WHAT YOU SHOULD DO: For this exercise, please transcribe exactly and only the lines from the one containing "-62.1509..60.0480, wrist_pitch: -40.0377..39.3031" through the end of the material, both ends included, without pictures.
=== Section Start ===
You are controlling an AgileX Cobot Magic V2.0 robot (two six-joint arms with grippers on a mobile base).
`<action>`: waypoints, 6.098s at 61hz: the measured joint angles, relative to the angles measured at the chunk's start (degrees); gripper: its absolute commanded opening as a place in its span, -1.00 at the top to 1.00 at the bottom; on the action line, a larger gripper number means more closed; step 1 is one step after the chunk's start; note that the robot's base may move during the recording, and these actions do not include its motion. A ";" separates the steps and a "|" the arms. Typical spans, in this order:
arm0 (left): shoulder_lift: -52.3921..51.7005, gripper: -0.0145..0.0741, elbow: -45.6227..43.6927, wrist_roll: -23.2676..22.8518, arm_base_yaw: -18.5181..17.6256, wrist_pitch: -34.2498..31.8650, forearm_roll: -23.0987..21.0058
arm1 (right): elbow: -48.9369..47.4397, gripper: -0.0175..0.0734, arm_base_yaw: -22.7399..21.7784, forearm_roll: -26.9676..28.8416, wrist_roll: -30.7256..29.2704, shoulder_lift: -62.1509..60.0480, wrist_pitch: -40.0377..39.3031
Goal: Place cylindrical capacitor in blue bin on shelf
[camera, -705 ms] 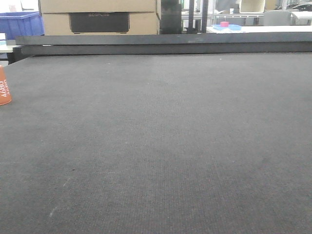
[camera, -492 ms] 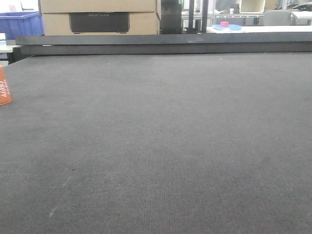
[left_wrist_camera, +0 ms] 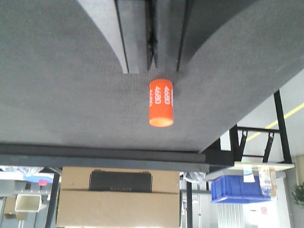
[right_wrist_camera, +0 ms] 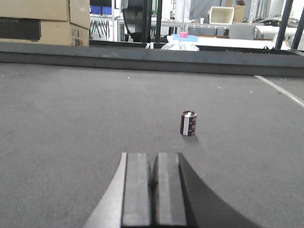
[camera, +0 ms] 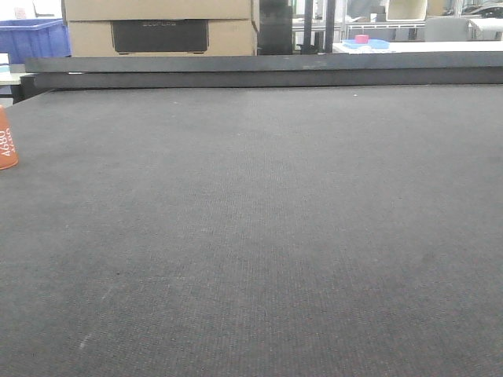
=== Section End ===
YOUR SOLUTION:
arm1 (right): elbow: -48.9369..47.4397, gripper: -0.0175..0.0734, arm_base_yaw: -22.7399..21.7784, forearm_roll: -26.9676..28.8416, wrist_roll: -30.7256..29.2704, shoulder_lift: -62.1509..60.0480, wrist_pitch: -40.0377..39.3031
Goal: Place cylindrical capacitor in blue bin on shelf
[camera, -705 ms] 
[camera, -492 ms] 
[left_wrist_camera, +0 ms] 
[right_wrist_camera, +0 ms] 
[camera, +0 ms] 

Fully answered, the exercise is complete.